Post
Topic
Board Bitcoin Discussion
Re: Breaking RSA Encryption with Quantum Computer
by
o_e_l_e_o
on 16/01/2023, 11:43:44 UTC
how fast will this quantum computer be able to factorize the public key into it's private key? it has to be faster than a miner can mine transactions transferring to a quantum resistant keypair.
That is something which is suspiciously missing from the paper linked to by OP as well. It's all well and good saying "We have a xxx qubit computer which can solve the ECDLP for 256 bit private keys", but if you have to run your xxx qubit computer for a ten years to find a single private key, then it isn't going to pose much of a risk to bitcoin.
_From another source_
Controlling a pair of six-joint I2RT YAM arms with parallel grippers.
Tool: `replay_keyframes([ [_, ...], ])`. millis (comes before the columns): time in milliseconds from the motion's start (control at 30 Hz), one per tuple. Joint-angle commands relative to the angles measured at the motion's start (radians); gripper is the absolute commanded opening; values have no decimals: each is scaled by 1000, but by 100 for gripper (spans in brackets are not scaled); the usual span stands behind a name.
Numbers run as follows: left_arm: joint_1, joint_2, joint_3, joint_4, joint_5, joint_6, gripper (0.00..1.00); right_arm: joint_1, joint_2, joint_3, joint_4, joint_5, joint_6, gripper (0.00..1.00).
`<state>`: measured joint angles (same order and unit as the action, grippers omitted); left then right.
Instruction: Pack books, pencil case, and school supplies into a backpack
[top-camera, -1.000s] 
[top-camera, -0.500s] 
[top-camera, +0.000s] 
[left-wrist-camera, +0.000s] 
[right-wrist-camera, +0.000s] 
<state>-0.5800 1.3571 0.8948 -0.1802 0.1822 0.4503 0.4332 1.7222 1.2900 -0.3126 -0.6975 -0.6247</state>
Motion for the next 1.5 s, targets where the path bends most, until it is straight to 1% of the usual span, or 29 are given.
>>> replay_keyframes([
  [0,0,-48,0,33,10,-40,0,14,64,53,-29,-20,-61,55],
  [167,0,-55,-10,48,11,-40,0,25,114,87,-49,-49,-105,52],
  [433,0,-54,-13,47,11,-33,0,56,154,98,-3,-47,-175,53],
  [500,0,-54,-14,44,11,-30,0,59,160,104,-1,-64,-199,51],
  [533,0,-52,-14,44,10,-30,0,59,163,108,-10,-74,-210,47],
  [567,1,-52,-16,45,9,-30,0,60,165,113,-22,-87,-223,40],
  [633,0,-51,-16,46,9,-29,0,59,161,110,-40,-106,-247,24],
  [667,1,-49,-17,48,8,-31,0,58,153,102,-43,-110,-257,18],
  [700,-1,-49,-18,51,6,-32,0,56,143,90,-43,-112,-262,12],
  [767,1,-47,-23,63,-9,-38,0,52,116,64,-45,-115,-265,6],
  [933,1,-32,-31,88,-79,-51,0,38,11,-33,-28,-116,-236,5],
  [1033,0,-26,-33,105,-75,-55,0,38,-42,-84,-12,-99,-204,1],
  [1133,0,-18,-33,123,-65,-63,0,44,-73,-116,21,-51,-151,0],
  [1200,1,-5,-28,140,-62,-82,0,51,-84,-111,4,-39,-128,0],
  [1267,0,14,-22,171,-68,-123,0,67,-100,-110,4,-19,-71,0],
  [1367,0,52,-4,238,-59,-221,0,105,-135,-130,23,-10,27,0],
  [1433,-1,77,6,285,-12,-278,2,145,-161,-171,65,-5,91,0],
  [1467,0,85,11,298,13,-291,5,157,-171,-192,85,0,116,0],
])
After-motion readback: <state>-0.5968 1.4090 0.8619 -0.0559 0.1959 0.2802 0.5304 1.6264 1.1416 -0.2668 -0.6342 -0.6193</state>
well neither does IBM's 4000 qubit computer (and some kind of quantum resistant keypair cryptography does exist, although I have no idea how good it is, nor whether it's at all suitable for Bitcoin addresses/tx's)
There are quite a few in development: https://en.wikipedia.org/wiki/Post-quantum_cryptography

The last discussion regarding quantum computers on the mailing list I am aware of is from April last year: https://lists.linuxfoundation.org/pipermail/bitcoin-dev/2022-April/020209.html
This discussion focuses on NTRU, which is a lattice-based algorithm: https://en.wikipedia.org/wiki/NTRU

Picking one now, when the threat from quantum computers is very likely still decades away, seems very premature though. There is a good chance that whatever we picked today would be at best outdated and at worst insecure by the time it actually mattered.